Отец приобнял дочь за плечи, прижал к себе. Его голос звучал тихо и спокойно:

– Ему понадобятся теплые вещи, трусы, носки, зубная щетка. С этим, я надеюсь, справишься. Собери сумку, и как только будет понятно, где он содержится, передачу я организую. Ничего не могу тебе пообещать… Будь аккуратнее, сейчас особенно.

Маша отстранилась от отца и спросила:

– Ты же понимаешь, что все это обвинение – бред. Ты это понимаешь?!

– Возможно, ты права. Скорее всего, ты действительно права. Но нельзя исключать, что…

– В смысле?! – Маша вскрикнула. – Исключать что?! Отец, ты прекрасно знаешь Сашу! Какое свержение власти?! Да он мухи не обидит!

– Тише, милая, тише, – ласково попросил отец.

Маша перешла на шепот:

– Объясни мне, как такое возможно? Среди ночи человека вытаскивают из постели, обвиняют не пойми в чем, увозят в наручниках неизвестно куда, не пускают к нему адвоката. А я вместо того, чтобы его защищать и действовать, должна просто тихо сидеть и ждать? И чего ждать? Приговора?! Расстрела?!

Маша больше не могла сдерживать себя, по ее щекам потекли слезы. Она, всхлипывая, уткнулась в плечо отца. Он снял перчатку и погладил ее по голове как в детстве.

– Милая, все, что я могу тебе сказать, вряд ли тебе понравится. Сейчас тебе нужно просто успокоиться. Я постараюсь что-то выяснить, и уже тогда мы сможем принимать какие-то решения.

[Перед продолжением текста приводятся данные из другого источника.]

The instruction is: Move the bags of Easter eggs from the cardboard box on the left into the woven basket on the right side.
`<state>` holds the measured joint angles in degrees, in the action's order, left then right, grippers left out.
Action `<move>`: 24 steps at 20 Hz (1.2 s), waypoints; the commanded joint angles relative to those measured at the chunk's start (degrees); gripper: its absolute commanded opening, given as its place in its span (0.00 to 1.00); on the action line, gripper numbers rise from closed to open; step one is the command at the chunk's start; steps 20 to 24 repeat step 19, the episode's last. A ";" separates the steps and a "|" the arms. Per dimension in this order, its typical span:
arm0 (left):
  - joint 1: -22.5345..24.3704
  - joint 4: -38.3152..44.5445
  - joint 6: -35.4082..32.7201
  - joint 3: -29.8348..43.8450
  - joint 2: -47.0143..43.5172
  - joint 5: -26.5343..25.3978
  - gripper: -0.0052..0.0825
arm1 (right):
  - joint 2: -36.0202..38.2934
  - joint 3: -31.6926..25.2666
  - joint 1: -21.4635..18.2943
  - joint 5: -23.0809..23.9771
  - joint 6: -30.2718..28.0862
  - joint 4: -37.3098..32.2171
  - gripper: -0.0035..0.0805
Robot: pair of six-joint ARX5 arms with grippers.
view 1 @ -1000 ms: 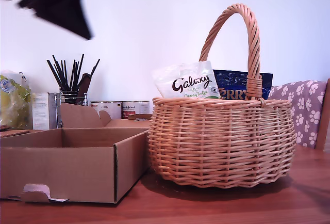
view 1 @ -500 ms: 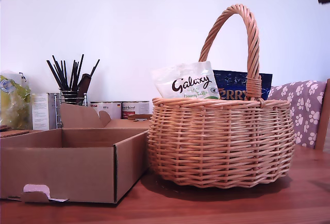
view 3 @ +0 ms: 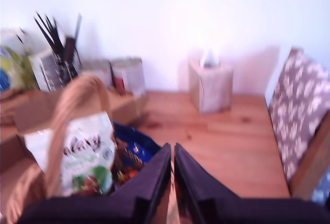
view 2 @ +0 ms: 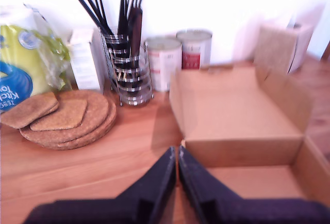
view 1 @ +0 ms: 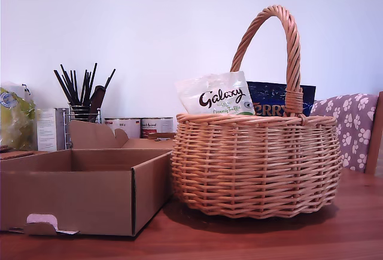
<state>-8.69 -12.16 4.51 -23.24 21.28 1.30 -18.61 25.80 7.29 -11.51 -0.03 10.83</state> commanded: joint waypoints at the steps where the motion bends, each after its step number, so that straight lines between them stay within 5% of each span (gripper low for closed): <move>1: -0.46 -2.16 1.36 0.31 -2.82 -0.20 0.03 | 2.51 0.07 0.24 0.09 0.07 -0.26 0.03; 6: -0.70 -6.47 1.51 0.31 -5.14 -0.33 0.03 | 3.39 0.09 0.20 0.07 0.04 1.60 0.03; 19: -0.70 -14.60 1.51 0.31 -5.14 -0.31 0.03 | 3.41 0.09 0.20 0.07 0.04 20.90 0.03; 24: -0.70 -14.60 1.51 0.31 -5.14 -0.31 0.03 | 3.41 0.09 0.20 0.07 0.04 20.90 0.03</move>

Они вернулись в дом, такой нарядный и ярко подсвеченный гирляндами, теплый и уютный, как будто застывший в ожидании праздника. Маша вдруг почувствовала злость на этот вычурный комфорт и на всю торжественную атмосферу отцовского дома.

Тогда, когда Саша в тюрьме…

Она отказалась остаться на ужин. Отец передал ей корзинку, заполненную контейнерами с домашними вкусностями, приготовленными Алевтиной Петровной, и чмокнул в лоб, изображая подобие улыбки.

Маша шла к машине и беззвучно плакала. Ее мир рушился, а она была просто наблюдателем.

Проводив дочь, Судья Высшего суда поднялся к себе в кабинет. Он действительно нервничал, ощущая какой-то неприятный холодок, пробежавший по спине, а щеки, наоборот, горели огнем. Закурил. И несмотря на то, что он был практически уверен в своей безупречности – слишком долго находился в системе, стал перебирать бумаги в нижнем ящике стола, закрывающемся на ключ. Какие-то из них разорвал, сложил в предварительно очищенную от окурков пепельницу и поджег. С особой внимательностью осмотрел содержимое сейфа и, оставшись удовлетворенным, вернулся к столу. Там среди документов он отыскал маленький невзрачный кнопочный телефон, набрал номер и после формального приветствия попросил о встрече завтра утром, до работы.

Судья погасил свет, подошел к окну и, чуть приоткрыв его, запустил в кабинет свежий воздух. Он размышлял: «В последние дни активизировались негласные проверки среди судейских. Отдел кадров направил в СТОЗА запрошенные сведения о родственниках судей, их доходах и имуществе. Какая-то очередная чистка рядов? Сейчас никто не захочет высовываться и подставляться, дабы не привлекать к себе внимание и быть обвиненным в пособничестве».

Из окна кабинета был виден темный лес, из общей картины выбивались только отдельные верхушки сосен. Они заметно раскачивались из стороны в сторону, стремясь каждый раз, как только стихали порывы ветра, вернуться в строго вертикальное положение.

«Эти деревья крепкие, но гибкие. Подставляя стихии свою крону, они сохраняют корни. А корни – это то, что позволит выжить после любой бури», – подумал Судья.

Вернувшись к столу, он аккуратно сложил бумаги и папки, вытряхнул пепельницу и выключил ноутбук. Сел в кожаное кресло и развернувшись к окну, откинулся на высокую спинку.